People have been gushing so much about "Hamilton" for the past five years that it would be hard for it to live up to its hype. [personal profile] shalmestere and I both found it interesting, informative, and well done, but not OMG awesome. Miranda (as author) does a good job of converting now-obscure, dry issues like national banks into relatable, human issues that you can believe people getting passionate about, and also at clever wordplay that gets those issues across concisely.

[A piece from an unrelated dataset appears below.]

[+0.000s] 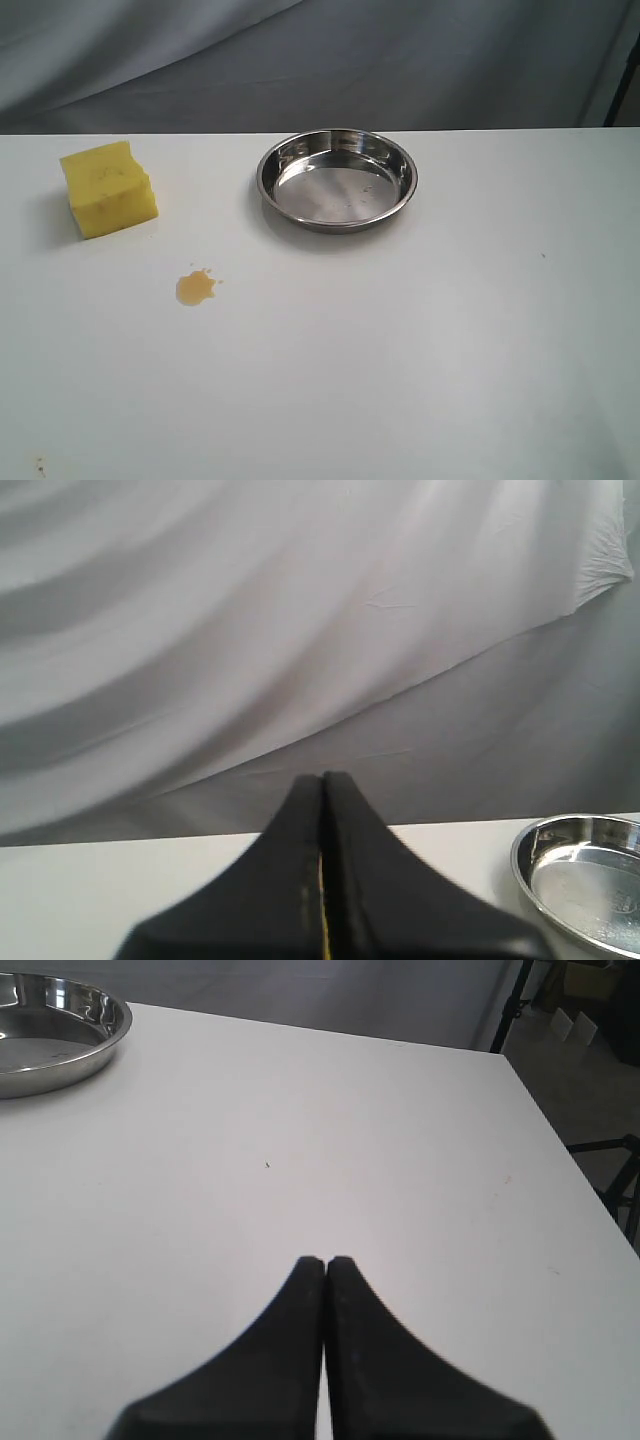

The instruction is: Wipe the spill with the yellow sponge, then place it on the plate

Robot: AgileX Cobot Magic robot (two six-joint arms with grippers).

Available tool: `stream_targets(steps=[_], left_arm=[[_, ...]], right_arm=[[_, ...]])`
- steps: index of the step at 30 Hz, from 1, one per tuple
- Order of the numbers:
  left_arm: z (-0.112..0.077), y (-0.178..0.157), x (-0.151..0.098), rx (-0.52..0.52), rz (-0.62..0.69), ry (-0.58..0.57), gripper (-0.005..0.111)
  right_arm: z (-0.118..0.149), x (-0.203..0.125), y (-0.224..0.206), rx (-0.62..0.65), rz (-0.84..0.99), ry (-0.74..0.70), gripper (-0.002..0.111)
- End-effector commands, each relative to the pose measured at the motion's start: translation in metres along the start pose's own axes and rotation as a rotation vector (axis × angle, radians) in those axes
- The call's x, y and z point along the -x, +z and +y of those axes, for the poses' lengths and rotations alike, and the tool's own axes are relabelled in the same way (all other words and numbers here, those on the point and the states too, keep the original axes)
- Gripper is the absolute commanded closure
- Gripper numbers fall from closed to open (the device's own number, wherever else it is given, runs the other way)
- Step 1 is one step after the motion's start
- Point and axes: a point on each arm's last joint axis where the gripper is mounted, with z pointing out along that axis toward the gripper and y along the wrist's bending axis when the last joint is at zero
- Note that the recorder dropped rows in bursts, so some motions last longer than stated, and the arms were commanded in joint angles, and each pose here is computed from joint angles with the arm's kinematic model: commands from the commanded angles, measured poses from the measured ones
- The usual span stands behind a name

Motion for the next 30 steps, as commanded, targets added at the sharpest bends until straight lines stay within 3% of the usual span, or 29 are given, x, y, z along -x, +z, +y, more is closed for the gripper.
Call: stream_targets(steps=[1, 30], left_arm=[[-0.0019, -0.0025, 0.0092, -0.024, 0.017, -0.028, 0.107], [-0.0031, -0.0032, 0.0081, -0.037, 0.047, -0.042, 0.107]], right_arm=[[0.0, -0.0007, 0.0006, -0.002, -0.001, 0.007, 0.108], [0.0, -0.0007, 0.0006, -0.002, -0.001, 0.007, 0.108]])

Miranda (as actor, in the title role) isn't as charming or physically attractive as we are told Hamilton was, and [personal profile] shalmestere kept being distracted by his scruffy facial hair, which an 18th-century man of letters wouldn't have worn in public. We were both puzzled by the actresses in stays and knee-britches, no dresses, playing several unnamed "company" roles -- if they're intended to represent ordinary background people, why are they wearing androgynous underwear? And if they're intended to represent impersonal forces of nature, why are they in period-specific clothes at all?

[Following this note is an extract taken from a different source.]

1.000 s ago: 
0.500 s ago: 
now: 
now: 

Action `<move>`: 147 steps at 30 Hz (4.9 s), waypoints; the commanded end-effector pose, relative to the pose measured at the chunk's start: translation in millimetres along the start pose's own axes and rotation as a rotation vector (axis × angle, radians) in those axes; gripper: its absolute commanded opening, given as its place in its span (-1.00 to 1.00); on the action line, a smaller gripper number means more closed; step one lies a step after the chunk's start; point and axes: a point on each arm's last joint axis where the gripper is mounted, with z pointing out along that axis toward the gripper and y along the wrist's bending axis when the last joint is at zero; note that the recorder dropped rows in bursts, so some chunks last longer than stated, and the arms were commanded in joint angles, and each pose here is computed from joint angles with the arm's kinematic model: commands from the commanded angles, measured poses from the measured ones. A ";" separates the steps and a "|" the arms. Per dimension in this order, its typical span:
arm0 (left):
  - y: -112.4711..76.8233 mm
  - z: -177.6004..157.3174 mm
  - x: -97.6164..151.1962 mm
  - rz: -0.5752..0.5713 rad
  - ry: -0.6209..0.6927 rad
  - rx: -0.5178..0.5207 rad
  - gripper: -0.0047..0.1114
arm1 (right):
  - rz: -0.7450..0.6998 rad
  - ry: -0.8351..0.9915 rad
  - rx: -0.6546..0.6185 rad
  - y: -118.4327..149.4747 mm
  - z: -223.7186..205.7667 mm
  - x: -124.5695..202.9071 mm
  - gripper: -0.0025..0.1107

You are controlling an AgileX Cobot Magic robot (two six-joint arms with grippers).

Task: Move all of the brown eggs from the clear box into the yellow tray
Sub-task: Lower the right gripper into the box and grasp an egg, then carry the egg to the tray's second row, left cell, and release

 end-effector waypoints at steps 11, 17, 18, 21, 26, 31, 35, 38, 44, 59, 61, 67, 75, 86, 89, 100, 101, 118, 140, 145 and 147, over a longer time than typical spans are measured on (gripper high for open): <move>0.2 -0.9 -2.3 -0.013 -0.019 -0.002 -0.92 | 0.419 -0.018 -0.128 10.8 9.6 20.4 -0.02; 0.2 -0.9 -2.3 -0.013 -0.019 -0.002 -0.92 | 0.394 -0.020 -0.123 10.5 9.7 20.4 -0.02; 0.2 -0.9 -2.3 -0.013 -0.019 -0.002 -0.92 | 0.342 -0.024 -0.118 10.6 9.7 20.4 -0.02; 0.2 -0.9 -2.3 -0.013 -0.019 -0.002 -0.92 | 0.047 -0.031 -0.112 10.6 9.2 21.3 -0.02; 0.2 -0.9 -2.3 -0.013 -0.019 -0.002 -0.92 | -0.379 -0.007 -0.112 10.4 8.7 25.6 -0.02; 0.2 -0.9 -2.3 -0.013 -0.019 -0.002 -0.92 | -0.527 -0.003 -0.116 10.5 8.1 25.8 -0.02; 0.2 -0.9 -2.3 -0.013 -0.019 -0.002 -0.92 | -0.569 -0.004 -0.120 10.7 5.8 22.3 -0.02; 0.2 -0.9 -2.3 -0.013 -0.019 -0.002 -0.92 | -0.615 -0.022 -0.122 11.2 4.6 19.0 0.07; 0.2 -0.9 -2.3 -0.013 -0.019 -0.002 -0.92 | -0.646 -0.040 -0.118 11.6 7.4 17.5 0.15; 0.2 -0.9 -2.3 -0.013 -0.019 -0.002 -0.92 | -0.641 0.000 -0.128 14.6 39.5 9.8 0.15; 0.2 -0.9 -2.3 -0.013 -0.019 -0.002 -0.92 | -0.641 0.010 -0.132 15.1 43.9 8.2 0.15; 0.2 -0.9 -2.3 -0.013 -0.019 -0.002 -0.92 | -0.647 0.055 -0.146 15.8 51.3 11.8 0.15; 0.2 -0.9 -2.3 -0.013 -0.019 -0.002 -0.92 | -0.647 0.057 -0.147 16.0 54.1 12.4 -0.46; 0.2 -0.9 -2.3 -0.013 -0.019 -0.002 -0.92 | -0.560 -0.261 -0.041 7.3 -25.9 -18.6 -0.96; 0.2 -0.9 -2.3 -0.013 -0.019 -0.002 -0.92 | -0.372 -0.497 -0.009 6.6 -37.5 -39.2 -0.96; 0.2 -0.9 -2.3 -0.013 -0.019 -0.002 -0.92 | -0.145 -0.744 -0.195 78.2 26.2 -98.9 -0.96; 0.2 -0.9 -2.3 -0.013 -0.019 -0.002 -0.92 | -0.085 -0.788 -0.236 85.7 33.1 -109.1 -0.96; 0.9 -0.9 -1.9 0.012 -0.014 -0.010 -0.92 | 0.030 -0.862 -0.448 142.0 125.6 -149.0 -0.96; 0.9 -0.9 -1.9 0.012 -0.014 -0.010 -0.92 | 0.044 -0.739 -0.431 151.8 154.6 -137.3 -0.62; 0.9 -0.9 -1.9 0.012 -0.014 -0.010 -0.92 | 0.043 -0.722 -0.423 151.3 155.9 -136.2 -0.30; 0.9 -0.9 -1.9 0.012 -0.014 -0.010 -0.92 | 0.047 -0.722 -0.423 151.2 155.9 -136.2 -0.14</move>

AFAICT, there are only two characters' overlap between "Hamilton" and "1776": Thomas Jefferson and George Washington. The pictures of Jefferson are radically different: "Hamilton"'s Jefferson is older, having spent a number of years in Paris, and comes off (played by the same actor in the second act who played Lafayette in the first) as a self-important, entitled queen, while "1776"'s Jefferson is a young intellectual, aware of his own intelligence but humble about his place in history. The pictures of Washington are more consistent, although in "1776" he's a disembodied voice who never actually appears on stage: he's a seasoned, world-weary military man who thinks he might not be the best person for the job, but he's got the job so by God he's going to do it the best he can, especially if he ever gets the resources he needs.

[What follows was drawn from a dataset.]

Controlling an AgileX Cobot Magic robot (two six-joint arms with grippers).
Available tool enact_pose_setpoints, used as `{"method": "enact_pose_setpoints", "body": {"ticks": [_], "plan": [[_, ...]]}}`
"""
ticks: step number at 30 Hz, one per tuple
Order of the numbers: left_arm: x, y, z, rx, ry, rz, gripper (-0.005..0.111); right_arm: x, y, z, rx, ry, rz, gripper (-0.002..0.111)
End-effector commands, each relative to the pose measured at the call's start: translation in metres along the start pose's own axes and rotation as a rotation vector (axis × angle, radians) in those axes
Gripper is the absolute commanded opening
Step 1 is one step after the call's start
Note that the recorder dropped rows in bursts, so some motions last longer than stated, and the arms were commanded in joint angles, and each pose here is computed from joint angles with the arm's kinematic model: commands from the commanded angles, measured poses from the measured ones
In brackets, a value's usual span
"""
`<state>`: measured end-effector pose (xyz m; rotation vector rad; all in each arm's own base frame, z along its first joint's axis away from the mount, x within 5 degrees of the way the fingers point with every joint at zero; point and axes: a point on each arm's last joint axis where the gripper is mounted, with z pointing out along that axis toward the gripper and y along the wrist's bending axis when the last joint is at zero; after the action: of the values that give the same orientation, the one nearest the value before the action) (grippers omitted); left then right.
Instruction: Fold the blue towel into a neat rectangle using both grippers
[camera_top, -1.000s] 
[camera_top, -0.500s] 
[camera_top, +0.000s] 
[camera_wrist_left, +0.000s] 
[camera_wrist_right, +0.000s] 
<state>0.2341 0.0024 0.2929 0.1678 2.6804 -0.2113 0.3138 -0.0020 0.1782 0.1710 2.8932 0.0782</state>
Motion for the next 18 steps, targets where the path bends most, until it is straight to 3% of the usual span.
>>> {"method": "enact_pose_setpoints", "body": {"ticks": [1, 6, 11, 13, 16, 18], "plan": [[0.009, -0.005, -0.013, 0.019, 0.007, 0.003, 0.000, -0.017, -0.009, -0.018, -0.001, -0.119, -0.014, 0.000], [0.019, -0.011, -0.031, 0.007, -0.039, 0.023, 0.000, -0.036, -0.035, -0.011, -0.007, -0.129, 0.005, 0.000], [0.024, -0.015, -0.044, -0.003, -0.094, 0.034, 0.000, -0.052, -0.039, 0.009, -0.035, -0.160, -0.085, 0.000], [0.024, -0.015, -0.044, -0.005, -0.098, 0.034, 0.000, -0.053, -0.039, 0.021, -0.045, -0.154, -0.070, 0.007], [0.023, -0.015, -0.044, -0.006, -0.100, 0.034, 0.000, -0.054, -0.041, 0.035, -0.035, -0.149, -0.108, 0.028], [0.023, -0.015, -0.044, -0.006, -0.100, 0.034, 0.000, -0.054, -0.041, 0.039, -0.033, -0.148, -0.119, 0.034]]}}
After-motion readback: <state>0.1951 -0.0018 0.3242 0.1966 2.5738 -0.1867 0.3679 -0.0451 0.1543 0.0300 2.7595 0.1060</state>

The part of "Hamilton" that resonated with me was the intellectual self-righteousness of Hamilton and, to a lesser extent, Jefferson. They're both fiercely intelligent and ambitious guys, with a tendency to think they're "the smartest one in the room" (as Burr accuses Hamilton of at one point) and that nobody else is as well suited to fix things. One must stand up for the objective truth, even at the cost of embarrassing yourself, hurting loved ones, or dying. Those are failings to which I can imagine falling victim myself. Burr is presented as just as ambitious as Hamilton, and possibly as smart, but in other ways they're diametric opposites: Burr's first words to Hamilton are advice to keep his opinions to himself, while Hamilton's criticism of Burr is for his refusal to commit publicly to anything, no matter how righteous.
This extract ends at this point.